Intravenous administration of isotonic saline or isotonic sodium bicarbonate solutions (blood pH <7.2) to restore urinary potassium excretion
Intravenous administration of hypertonic saline, hypertonic sodium bicarbonate, calcium, or glucose solutions (the latter with parenteral insulin) in select cases
Hyperkalemia should initially be treated by IV administration of 0.9% NaCl solution to increase the rate of urine production in dehydrated patients with a patent urinary system, and in select cases by IV administration of sodium bicarbonate, glucose, insulin, and sometimes calcium. Urine should be removed from the abdomen of animals with obstructive urolithiasis and ruptured bladder, and urethral patency should be established. Sodium bicarbonate is administered in order to correct systemic and intracellular acidosis and is the preferred intravenous solution to correct hyperkalemia in patients with acidemia (blood pH <7.2).
The rationale for intravenous glucose and insulin administration is that insulin-mediated glucose entry into cells is accompanied by movement of potassium from the extracellular space to the intracellular compartment; however, serum potassium concentrations do not begin to decrease until at least 20 minutes after the start of intravenous glucose administration.
The rationale for calcium administration is that calcium counteracts many of the deleterious effects of hyperkalemia on arrhythmogenesis, and the intravenous administration of calcium may therefore improve cardiac output. However, hypertonic saline (2,400 mOsm/L) is just as effective as hypertonic sodium bicarbonate in decreasing hyperkalemia and hyperkalemia-associated bradyarrhythmias, likely because of hypernatremia-mediated intracellular movement of potassium, extracellular volume expansion, and increased rate of urine production.
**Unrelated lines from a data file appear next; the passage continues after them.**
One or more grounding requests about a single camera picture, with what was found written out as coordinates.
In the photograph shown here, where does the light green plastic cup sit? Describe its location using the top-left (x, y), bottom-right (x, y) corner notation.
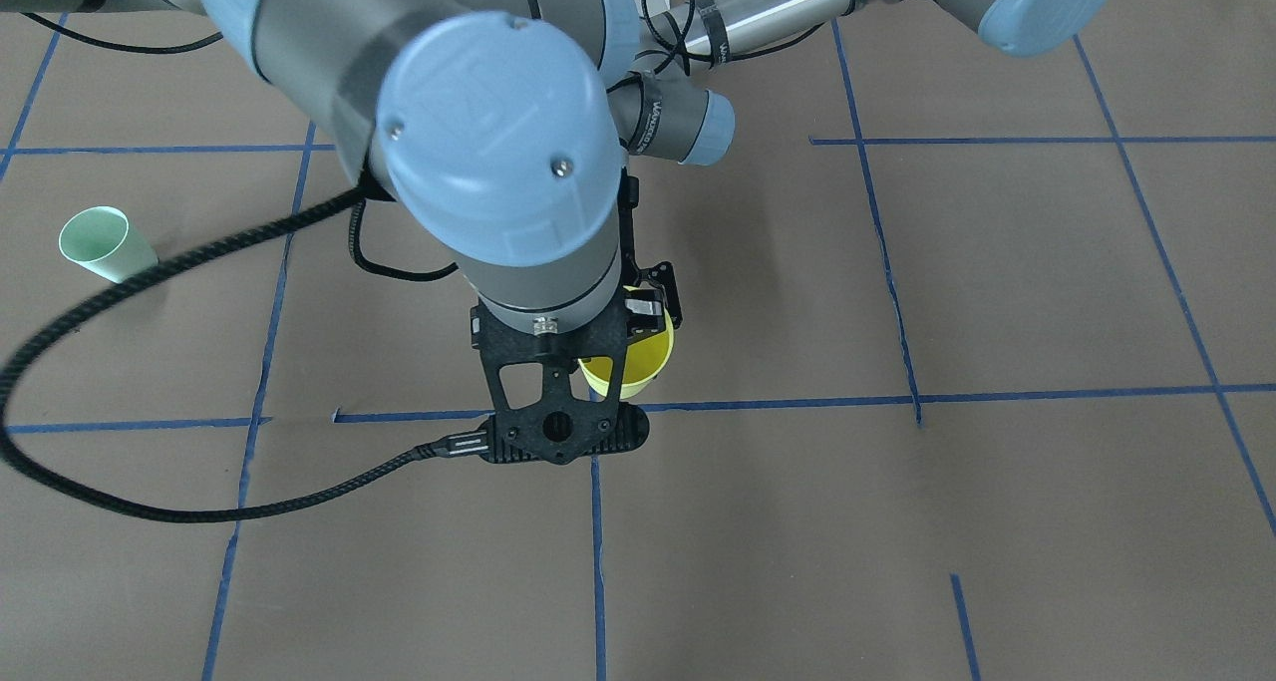
top-left (57, 205), bottom-right (160, 284)

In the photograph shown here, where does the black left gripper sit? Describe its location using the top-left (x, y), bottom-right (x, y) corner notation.
top-left (618, 168), bottom-right (685, 332)

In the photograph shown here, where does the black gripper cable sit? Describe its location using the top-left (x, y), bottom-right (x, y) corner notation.
top-left (0, 187), bottom-right (494, 524)
top-left (628, 0), bottom-right (828, 74)

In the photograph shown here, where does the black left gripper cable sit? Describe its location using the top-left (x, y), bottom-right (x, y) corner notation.
top-left (628, 0), bottom-right (828, 74)

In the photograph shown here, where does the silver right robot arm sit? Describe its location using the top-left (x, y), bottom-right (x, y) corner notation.
top-left (3, 0), bottom-right (641, 334)

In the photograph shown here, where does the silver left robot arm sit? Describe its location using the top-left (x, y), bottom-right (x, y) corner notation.
top-left (611, 0), bottom-right (1108, 165)

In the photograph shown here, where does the yellow plastic cup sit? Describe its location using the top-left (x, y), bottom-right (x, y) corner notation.
top-left (577, 284), bottom-right (675, 400)

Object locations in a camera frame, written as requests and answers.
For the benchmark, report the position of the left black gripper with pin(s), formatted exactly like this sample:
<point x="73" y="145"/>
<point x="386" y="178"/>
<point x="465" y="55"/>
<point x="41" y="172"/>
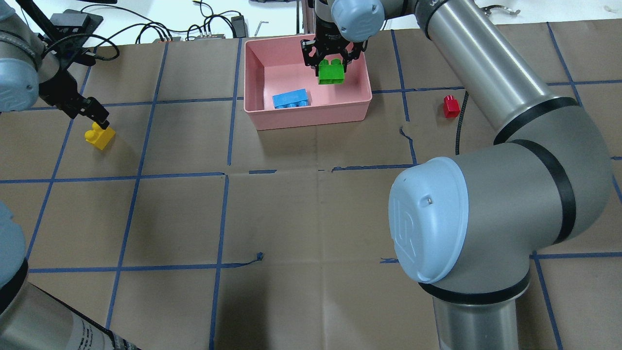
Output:
<point x="57" y="87"/>

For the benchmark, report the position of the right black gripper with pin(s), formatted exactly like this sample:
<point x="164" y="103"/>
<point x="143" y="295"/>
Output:
<point x="324" y="34"/>

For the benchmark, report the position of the green toy block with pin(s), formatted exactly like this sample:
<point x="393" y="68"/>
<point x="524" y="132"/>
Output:
<point x="331" y="72"/>

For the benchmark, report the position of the yellow toy block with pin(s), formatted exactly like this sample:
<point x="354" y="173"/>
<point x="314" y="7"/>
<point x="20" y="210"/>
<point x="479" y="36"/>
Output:
<point x="99" y="137"/>

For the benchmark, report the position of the blue toy block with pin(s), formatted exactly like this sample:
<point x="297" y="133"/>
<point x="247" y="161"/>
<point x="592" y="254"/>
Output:
<point x="291" y="99"/>

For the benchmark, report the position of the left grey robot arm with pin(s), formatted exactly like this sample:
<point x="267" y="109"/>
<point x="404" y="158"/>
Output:
<point x="33" y="67"/>

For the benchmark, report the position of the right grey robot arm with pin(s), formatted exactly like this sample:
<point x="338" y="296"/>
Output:
<point x="464" y="226"/>

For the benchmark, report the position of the pink plastic box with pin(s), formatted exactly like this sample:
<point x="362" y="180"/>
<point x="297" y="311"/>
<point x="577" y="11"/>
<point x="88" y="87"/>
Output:
<point x="276" y="65"/>

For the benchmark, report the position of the black power adapter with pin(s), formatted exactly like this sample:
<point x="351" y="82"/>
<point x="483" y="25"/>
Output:
<point x="239" y="26"/>

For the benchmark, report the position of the orange usb hub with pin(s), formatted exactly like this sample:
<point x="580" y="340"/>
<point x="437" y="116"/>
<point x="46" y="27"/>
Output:
<point x="171" y="39"/>
<point x="209" y="37"/>

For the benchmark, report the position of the red toy block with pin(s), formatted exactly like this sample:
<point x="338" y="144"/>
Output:
<point x="451" y="107"/>
The focus of treatment in hyperkalemia should therefore be expanding plasma volume to assist in renal excretion of potassium, identifying and correcting acidemia, and increasing the serum sodium concentration. Contrary to previous understanding, routine provision of glucose and insulin seem unnecessary to correct hyperkalemia.
Hyperkalemia (plasma potassium concentration >5.5 mmol/L) is common in animals with inadequate urinary excretion, particularly when animals are also dehydrated and acidemic (blood pH <7.2).
Hyperkalemia results in depression, generalized muscle weakness, and a variety of electrocardiographic abnormalities.
Treatment should focus on reestablishing urinary potassium excretion by intravenous administration of isotonic saline (normal blood pH) or isotonic sodium bicarbonate solutions (blood pH <7.2).